The Florida Geological Survey has designated the Lake Wales Ridge Complex Province, a geomorphological province consisting of the Lake Worth Ridge, and the Lake Henry, Lakeland, Gordonville, and Winter Haven ridges.

==Habitat==
These relic sand dunes created over thousands of years by the dynamic movements of sea, ice and wind now provide refuge for rare and endangered plants and animals. Although consisting of a variety of habitats from low and wet bayheads to high and dry sandhills, the ridge is most famous for its scrub habitat. Wildlife and plants once isolated on these islands evolved extremely unusual characteristics. This forest in miniature consists of clusters of shrubs scattered between patches of open sand. The lack of canopy cover and very deep porous sands create a hot, dry, desert like habitat. Due primarily to a long period of isolation, plants and animals that live on the Ridge have developed ways to deal with their harsh environment.

==Endemic flora and fauna==
About 40 plant species, at least 40 arthropod species, and several vertebrate species are endemic to Florida scrub, see this listing.

One of the region's best known residents is the Florida scrub-jay. When walking through scrub areas, small scrub lizards often race off in the distance — crossing the hot sand quickly. Many animals of the scrub spend much of their lives underground, likely to escape the hot sun as well as to avoid predators. The gopher tortoise digs a burrow underground that may be up to ten feet deep and up to 30 feet long. More than 360 species may share the gopher's burrow. Other small animals such as the sand skink leave only S-shaped tracks as it "swims" just beneath the surface of the sand. It is the only known sand-swimming skink in North America and occurs in only seven counties in Florida.

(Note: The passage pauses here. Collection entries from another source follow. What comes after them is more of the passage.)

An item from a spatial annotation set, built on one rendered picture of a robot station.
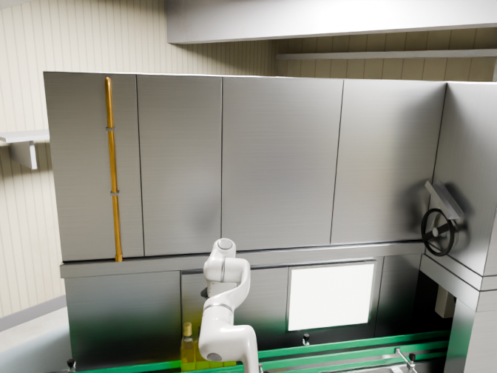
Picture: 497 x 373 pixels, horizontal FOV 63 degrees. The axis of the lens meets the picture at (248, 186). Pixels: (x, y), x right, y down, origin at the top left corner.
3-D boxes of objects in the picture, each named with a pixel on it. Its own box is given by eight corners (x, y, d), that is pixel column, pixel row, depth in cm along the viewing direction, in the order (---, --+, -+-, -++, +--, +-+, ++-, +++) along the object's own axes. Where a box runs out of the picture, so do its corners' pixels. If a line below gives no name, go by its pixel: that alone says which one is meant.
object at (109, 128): (123, 258, 167) (112, 77, 148) (123, 261, 164) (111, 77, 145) (115, 259, 166) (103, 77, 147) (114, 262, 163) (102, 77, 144)
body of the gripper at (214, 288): (236, 262, 140) (234, 284, 147) (206, 263, 138) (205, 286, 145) (239, 278, 134) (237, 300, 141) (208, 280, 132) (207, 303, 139)
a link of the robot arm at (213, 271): (234, 271, 120) (203, 268, 120) (232, 294, 126) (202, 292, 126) (237, 236, 132) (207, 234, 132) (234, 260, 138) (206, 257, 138)
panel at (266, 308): (367, 321, 200) (374, 257, 191) (370, 325, 197) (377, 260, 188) (183, 340, 182) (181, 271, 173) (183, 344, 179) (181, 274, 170)
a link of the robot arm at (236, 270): (202, 324, 113) (209, 269, 130) (248, 327, 113) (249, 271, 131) (203, 304, 108) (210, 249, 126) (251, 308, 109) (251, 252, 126)

Most of the vegetation in the Lake Wales Sand Ridge consists of scrub plants with thick waxy coated leaves that are drought tolerant. The leaves of the sand live oak are thick and leathery, rolled in at the edges to help retain as much water as possible during the heat of summer. Species of Opuntia, Yucca, Scrub plum, and scrub Serenoa repens palm also are well adapted to the hot sun and fast draining soils.

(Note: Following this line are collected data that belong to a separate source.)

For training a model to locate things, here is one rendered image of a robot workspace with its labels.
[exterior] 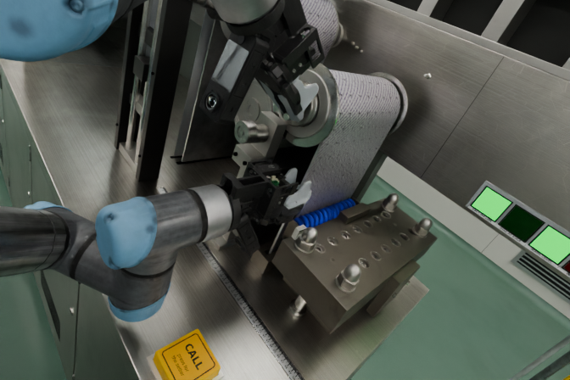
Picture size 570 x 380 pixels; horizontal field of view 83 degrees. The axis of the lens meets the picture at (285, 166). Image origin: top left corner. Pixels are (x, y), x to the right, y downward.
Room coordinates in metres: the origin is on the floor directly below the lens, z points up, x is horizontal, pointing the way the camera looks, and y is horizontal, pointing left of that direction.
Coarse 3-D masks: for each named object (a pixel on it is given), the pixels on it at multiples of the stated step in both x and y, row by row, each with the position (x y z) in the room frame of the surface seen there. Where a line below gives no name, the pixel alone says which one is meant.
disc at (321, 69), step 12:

In the early twentieth century, parts of the ridge were converted to citrus groves. More recently, some of those have been redeveloped for residential housing, particularly in the north of the ridge. Today several areas of the Ridge are protected National Wildlife Refuges and State Forest.

===Lake Wales Ridge National Wildlife Refuge===

The refuge preserves natural habitat in four separated areas of the ridge. The refuge is not open to the public.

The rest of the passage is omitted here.